→ The problem:
For the data below, retype word for word the lines from the one containing "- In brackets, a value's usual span" through the one containing "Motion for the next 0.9"; drop the pictures.

→ Stored entries:
=== Section Start ===

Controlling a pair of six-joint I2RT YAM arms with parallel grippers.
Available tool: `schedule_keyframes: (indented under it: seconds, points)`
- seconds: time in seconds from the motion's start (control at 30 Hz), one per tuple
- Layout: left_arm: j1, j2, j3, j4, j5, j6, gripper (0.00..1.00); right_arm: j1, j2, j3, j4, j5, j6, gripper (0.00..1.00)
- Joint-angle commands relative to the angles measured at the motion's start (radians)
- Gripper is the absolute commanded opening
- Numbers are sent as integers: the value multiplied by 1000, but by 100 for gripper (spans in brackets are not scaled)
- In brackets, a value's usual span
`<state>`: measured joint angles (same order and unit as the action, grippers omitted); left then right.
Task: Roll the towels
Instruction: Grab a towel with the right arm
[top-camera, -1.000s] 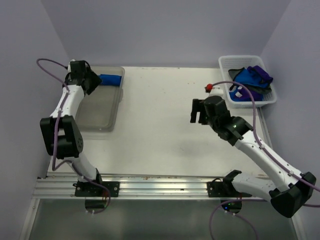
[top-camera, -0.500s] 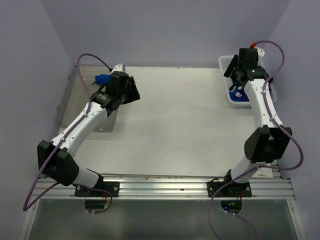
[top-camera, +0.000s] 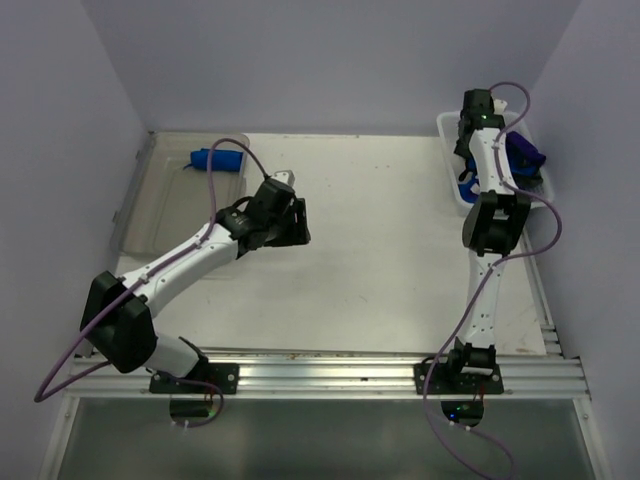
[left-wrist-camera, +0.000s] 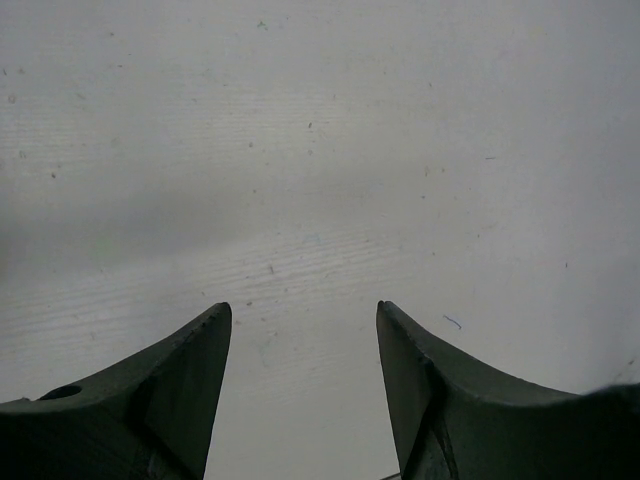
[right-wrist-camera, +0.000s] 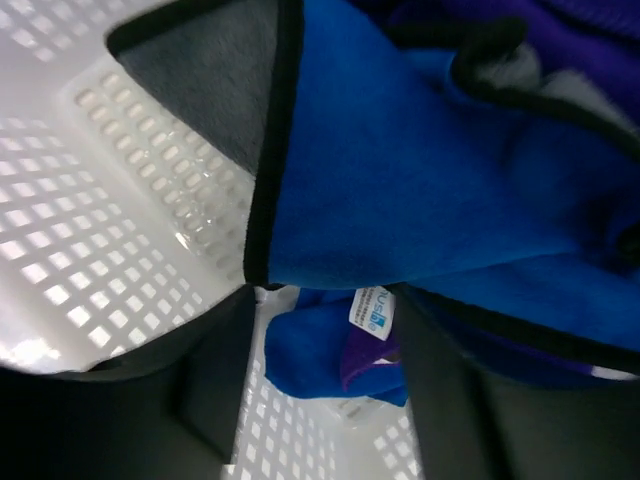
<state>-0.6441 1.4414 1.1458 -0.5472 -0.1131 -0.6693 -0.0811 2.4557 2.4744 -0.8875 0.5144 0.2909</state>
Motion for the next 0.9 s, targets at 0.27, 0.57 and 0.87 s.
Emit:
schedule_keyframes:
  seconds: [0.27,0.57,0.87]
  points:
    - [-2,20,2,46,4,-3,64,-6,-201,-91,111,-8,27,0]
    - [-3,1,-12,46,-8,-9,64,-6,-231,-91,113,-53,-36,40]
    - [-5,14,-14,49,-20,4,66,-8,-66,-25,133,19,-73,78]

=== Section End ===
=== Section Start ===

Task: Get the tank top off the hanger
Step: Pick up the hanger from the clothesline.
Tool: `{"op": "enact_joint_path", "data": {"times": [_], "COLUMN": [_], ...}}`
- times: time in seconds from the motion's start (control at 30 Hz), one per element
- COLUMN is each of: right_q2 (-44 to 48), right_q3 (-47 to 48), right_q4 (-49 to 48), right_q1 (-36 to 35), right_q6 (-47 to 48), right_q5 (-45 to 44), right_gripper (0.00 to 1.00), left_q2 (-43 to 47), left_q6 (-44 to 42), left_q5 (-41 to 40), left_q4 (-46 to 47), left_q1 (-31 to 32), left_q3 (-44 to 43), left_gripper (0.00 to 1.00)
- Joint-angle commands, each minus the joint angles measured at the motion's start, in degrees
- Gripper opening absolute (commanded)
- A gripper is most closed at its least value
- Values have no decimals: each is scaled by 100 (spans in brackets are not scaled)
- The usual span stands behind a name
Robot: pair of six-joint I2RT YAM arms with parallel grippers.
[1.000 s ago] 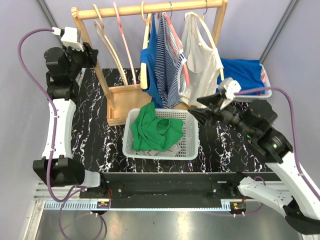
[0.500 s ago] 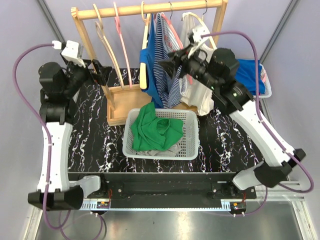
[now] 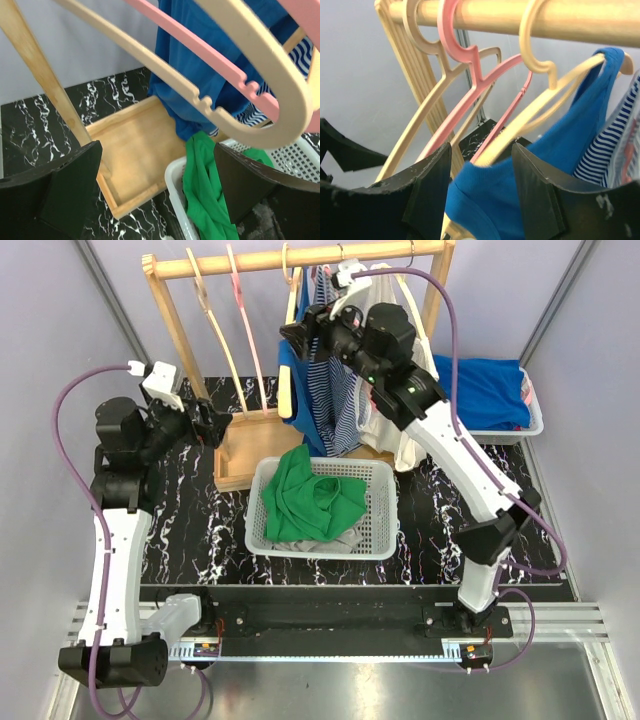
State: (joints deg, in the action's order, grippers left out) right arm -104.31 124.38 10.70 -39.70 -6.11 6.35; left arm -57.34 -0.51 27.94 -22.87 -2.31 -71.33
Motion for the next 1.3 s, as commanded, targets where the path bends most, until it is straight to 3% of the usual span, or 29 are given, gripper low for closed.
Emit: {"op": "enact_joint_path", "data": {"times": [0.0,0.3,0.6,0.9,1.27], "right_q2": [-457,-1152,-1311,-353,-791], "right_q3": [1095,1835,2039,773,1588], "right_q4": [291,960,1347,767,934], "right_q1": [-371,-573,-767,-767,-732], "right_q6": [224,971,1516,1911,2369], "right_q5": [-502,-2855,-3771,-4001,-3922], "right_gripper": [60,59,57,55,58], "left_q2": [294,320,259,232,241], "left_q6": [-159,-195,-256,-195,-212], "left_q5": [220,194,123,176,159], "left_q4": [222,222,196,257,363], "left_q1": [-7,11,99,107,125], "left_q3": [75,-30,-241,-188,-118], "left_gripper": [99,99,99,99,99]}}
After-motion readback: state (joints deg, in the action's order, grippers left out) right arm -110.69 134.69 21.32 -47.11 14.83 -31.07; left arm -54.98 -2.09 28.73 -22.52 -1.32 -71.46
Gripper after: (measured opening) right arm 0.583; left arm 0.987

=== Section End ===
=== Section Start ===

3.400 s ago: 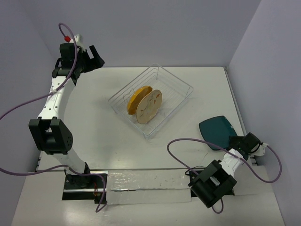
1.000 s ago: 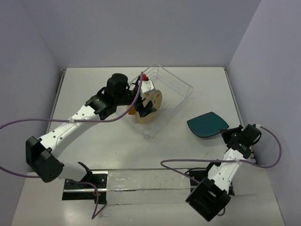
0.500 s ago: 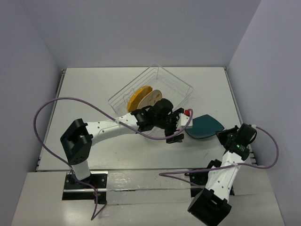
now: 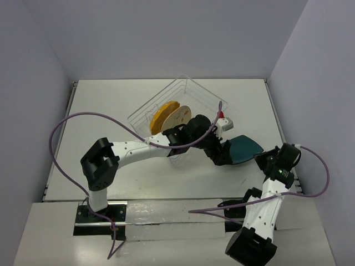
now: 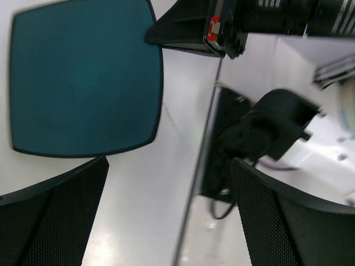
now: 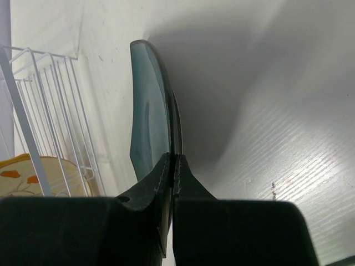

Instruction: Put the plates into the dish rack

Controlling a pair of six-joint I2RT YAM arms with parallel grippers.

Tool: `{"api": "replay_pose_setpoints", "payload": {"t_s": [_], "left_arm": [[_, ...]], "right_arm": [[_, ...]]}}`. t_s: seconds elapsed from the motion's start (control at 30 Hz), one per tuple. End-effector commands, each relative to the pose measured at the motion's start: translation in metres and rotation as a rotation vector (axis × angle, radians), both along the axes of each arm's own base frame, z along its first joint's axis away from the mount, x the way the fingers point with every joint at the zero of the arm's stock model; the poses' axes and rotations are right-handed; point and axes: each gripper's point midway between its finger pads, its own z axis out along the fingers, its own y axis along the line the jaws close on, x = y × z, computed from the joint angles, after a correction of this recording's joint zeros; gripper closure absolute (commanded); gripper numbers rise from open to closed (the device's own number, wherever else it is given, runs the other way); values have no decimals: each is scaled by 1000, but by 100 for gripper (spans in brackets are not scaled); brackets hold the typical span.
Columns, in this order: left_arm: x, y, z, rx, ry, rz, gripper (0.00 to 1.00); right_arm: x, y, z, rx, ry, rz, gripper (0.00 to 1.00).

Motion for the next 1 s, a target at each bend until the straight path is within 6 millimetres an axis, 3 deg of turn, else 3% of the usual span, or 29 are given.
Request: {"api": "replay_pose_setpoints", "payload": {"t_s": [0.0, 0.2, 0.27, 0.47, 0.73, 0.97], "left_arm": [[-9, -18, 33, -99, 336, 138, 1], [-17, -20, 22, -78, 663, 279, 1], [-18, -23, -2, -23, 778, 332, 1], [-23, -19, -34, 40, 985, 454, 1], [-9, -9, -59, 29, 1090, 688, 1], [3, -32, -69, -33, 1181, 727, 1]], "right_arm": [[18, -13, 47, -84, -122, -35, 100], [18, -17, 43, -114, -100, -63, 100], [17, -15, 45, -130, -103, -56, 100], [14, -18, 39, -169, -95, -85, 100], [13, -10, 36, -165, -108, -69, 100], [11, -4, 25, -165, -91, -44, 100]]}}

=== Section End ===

→ Written answer:
- In brackets, a value's usual span
`<state>`: measured joint angles (same order and unit as the action, grippers omitted); left then right.
Task: Roll the towels
Instruction: Grab a towel with the right arm
[top-camera, -1.000s] 
[top-camera, -0.500s] 
[top-camera, +0.000s] 
[left-wrist-camera, +0.000s] 
[right-wrist-camera, +0.000s] 
<state>-0.6441 1.4414 1.1458 -0.5472 -0.1131 -0.6693 -0.0811 2.4557 2.4744 -0.8875 0.5144 0.2909</state>
Motion for the next 0.9 s, targets at 0.27, 0.57 and 0.87 s.

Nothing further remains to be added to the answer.